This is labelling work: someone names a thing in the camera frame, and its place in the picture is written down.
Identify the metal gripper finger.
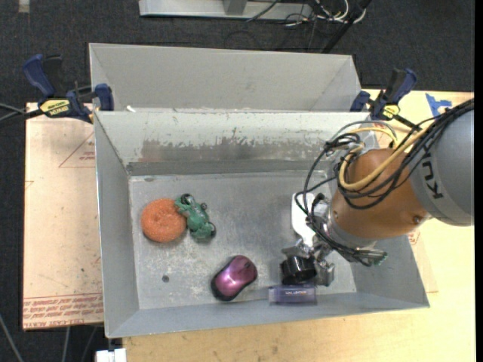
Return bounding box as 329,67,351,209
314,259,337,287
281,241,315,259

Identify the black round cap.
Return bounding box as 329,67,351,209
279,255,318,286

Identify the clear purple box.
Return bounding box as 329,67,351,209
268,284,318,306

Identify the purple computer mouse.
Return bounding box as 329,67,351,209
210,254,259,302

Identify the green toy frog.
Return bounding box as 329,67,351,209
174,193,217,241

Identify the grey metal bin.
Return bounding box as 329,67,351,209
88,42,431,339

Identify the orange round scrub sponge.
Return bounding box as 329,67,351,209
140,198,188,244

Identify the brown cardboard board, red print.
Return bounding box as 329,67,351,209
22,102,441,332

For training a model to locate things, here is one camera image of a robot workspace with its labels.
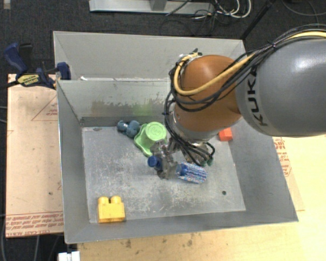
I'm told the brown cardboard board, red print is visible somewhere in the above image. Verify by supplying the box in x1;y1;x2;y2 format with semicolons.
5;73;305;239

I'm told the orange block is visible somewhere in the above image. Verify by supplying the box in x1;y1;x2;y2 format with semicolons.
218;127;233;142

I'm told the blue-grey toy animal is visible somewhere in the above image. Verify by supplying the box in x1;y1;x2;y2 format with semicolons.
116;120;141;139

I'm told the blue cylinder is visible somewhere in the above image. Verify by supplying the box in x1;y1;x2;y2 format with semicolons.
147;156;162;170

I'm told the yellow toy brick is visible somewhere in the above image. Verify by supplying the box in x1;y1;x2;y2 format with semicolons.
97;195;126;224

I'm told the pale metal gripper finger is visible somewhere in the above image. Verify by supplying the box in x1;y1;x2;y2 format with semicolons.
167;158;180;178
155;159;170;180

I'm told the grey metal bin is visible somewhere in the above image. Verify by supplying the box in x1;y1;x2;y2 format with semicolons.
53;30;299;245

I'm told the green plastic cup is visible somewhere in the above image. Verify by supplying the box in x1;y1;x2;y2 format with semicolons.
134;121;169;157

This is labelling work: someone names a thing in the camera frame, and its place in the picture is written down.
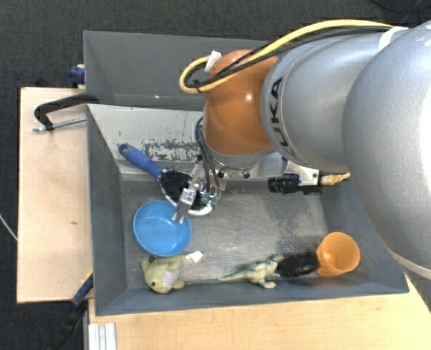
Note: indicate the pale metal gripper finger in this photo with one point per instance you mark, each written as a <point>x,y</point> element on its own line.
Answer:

==

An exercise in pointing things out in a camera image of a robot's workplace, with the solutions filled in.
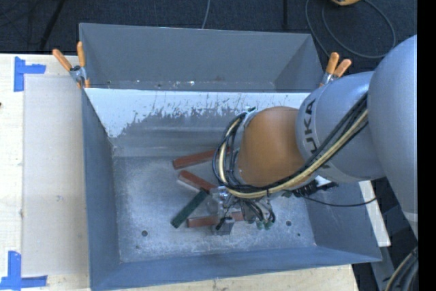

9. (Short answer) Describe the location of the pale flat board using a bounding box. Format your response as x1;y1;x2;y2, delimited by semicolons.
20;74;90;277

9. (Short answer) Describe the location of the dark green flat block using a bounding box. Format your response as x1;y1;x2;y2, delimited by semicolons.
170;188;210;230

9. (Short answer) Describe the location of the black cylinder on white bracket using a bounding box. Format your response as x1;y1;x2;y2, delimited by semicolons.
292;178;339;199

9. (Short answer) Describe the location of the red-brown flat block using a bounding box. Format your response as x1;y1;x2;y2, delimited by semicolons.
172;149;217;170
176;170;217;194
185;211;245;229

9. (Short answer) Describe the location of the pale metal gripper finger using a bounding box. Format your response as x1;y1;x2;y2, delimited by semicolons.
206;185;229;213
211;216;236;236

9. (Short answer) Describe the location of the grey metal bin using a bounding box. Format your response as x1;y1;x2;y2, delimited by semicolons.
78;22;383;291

---

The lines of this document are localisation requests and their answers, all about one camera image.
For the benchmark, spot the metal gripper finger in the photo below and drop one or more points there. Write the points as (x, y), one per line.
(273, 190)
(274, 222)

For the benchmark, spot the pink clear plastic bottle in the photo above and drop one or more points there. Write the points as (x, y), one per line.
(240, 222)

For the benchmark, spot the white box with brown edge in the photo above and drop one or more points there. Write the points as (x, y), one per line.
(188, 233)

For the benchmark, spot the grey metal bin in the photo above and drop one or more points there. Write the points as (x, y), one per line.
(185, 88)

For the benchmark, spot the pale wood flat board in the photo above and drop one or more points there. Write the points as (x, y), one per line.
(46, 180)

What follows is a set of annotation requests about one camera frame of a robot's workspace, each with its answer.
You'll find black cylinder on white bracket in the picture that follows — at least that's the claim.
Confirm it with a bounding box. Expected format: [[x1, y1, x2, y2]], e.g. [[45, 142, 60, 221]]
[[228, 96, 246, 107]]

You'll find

» **Exercise instructions**
Output exactly one stretch of the listing: from the line containing "For the benchmark, spot the metal" through the line containing "You'll find black", both end lines included.

» **Exercise answer**
For the benchmark, spot the metal gripper finger in the photo below and drop one or more points there. Write the points as (x, y), one per line.
(273, 190)
(274, 222)

For the benchmark, spot the pink clear plastic bottle in the photo above and drop one or more points there. Write the points as (x, y), one per line.
(240, 222)

For the benchmark, spot the white box with brown edge in the photo above and drop one or more points there. Write the points as (x, y), one per line.
(188, 233)

For the benchmark, spot the grey metal bin in the photo above and drop one or more points there. Write the points as (x, y), one per line.
(185, 88)

For the benchmark, spot the pale wood flat board in the photo above and drop one or more points there. Write the points as (x, y), one per line.
(46, 180)

What follows is a set of annotation requests about one camera frame of a robot's workspace, each with its answer.
You'll find black cylinder on white bracket in the picture that follows — at least that's the claim.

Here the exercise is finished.